When I ANALYZE a master table PostgreSQL says it is working on the entire hierarchy and automatically ANALYZEs the child tables. However, the last_analyze column stays empty for the child tables on pg_stat_user_tables.
I find this somewhat confusing, what is the expected behavior? I figure the child tables have been properly ANALYZEd, but I can't find it registered anywhere.

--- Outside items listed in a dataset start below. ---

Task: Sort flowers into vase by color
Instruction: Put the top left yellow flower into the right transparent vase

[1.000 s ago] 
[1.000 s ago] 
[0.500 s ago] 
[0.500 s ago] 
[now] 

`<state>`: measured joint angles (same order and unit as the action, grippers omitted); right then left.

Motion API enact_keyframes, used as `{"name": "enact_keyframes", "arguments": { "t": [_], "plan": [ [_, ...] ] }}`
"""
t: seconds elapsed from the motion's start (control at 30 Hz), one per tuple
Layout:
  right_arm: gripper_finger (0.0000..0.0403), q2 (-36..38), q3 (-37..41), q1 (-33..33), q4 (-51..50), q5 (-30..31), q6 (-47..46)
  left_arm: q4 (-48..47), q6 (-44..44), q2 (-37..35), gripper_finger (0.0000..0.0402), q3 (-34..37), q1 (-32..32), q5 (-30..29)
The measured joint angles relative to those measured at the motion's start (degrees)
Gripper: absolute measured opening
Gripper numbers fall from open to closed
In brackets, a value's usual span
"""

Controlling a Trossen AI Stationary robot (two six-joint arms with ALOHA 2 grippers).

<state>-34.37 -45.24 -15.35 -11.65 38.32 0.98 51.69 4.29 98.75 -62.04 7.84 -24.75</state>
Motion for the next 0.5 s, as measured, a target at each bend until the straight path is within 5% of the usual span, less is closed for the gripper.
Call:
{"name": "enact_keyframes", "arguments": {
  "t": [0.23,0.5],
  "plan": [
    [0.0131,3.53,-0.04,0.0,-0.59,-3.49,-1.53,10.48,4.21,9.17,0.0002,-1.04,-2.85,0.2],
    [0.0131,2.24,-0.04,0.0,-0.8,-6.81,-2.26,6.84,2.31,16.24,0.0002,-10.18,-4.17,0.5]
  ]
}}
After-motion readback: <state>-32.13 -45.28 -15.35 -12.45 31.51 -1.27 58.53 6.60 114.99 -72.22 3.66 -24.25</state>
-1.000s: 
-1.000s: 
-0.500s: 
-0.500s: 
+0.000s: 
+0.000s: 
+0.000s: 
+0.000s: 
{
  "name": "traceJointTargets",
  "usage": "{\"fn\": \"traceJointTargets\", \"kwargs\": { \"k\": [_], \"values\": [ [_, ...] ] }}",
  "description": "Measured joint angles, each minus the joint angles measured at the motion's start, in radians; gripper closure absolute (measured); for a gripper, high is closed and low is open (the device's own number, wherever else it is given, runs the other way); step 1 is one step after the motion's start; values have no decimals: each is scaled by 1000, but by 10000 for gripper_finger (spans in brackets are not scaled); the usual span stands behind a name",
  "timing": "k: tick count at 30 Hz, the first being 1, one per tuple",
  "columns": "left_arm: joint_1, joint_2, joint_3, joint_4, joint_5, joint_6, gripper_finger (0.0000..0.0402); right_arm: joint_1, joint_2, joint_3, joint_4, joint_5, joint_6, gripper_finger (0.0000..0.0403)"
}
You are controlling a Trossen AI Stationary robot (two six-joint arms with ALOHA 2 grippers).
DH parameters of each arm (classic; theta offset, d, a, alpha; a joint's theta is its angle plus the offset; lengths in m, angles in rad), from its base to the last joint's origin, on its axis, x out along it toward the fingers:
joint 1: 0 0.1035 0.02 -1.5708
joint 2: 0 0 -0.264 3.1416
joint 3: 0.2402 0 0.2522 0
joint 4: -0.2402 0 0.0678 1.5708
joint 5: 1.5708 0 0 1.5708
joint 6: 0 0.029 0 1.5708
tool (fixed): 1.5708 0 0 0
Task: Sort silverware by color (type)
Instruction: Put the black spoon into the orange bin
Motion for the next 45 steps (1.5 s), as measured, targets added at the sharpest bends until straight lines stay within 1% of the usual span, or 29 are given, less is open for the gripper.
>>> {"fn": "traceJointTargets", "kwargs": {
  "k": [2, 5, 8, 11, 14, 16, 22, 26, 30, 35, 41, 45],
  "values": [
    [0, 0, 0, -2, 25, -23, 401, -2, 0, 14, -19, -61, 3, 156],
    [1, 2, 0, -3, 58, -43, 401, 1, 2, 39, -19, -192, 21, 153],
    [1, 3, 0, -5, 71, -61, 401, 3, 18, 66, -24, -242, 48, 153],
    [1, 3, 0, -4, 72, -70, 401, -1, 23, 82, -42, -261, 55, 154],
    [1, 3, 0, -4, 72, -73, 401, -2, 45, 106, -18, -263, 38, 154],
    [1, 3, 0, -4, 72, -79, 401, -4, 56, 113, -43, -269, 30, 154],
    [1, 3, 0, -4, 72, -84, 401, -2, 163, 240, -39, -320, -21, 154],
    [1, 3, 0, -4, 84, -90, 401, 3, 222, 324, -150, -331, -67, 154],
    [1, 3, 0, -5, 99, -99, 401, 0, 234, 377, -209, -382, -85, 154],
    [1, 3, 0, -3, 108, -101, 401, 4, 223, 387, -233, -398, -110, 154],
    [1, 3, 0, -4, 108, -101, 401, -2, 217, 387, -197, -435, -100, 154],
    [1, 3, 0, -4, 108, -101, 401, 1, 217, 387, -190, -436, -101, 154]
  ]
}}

It would be nice to be able to parse pg_stat_user_tables for analyze statistics without having to worry about hierarchies, since each partition seems to have its own statistics for everything else.
nunks=# analyze verbose tb05;
INFO: analyzing "public.tb05"
INFO: "tb05": scanned 0 of 0 pages, containing 0 live rows and 0 dead rows; 0 rows in sample, 0 estimated total rows
INFO: analyzing "public.tb05" inheritance tree
INFO: "tb05_2016": scanned 165 of 165 pages, containing 7465 live rows and 455 dead rows; 7465 rows in sample, 7465 estimated total rows
INFO: "tb05_2015": scanned 381 of 381 pages, containing 16281 live rows and 1504 dead rows; 16281 rows in sample, 16281 estimated total rows
ANALYZE
nunks=# select relname, last_analyze from pg_stat_user_tables where relname like 'tb05%';
relname | last_analyze
-----------+-------------------------------
tb05 | 2016-02-18 22:47:32.770076-02
tb05_2016 |
tb05_2015 |
(3 rows)
nunks=# \d+ tb05;
Table "public.tb05"
Column | Type | Modifiers | Storage | Stats target | Description
---------------------+-----------------------------+-----------+----------+--------------+-------------
a | character varying(8) | not null | extended | |
b | date | not null | plain | |
c | timestamp without time zone | not null | plain | |
d | timestamp without time zone | not null | plain | |
e | bigint | not null | plain | |
f | bigint | not null | plain | |
g | bigint | not null | plain | |
h | bigint | not null | plain | |
i | bigint | not null | plain | |
j | bigint | not null | plain | |
k | bigint | not null | plain | |
l | bigint | not null | plain | |
m | bigint | not null | plain | |
n | bigint | not null | plain | |
o | bigint | not null | plain | |
p | bigint | not null | plain | |
q | bigint | not null | plain | |
r | bigint | not null | plain | |
Indexes:
"tb05_pkey" PRIMARY KEY, btree (a, b)
Triggers:
tr_partition_tb05 BEFORE INSERT ON tb05 FOR EACH ROW EXECUTE PROCEDURE fn_partition_tb05()
Child tables: tb05_2015,
tb05_2016
Thanks!
Nunks
music=> create table music(id int,name text,style text);
CREATE TABLE
music=> create table rock (check(style = 'rock')) inherits(music);
CREATE TABLE
music=> create table pop (check(style = 'pop')) inherits(music);
CREATE TABLE
music=> create table classic (check(style = 'classic')) inherits(music);
CREATE TABLE
music=> create table jazz (check(style = 'jazz')) inherits(music);
CREATE TABLE
music=> \dS+ music
Table "eric.music"
Column | Type | Modifiers | Storage | Stats target | Description
--------+---------+-----------+----------+--------------+-------------
id | integer | | plain | |
name | text | | extended | |
style | text | | extended | |
Child tables: classic,
jazz,
pop,
rock
music=> create index music_pop_id on pop (id);
CREATE INDEX
music=> create index music_rock_id on rock (id);
CREATE INDEX
music=> create index music_jazz_id on jazz (id);
CREATE INDEX
music=> create index music_classic_id on classic (id);
CREATE INDEX
music=> CREATE OR REPLACE FUNCTION music_insert_trigger()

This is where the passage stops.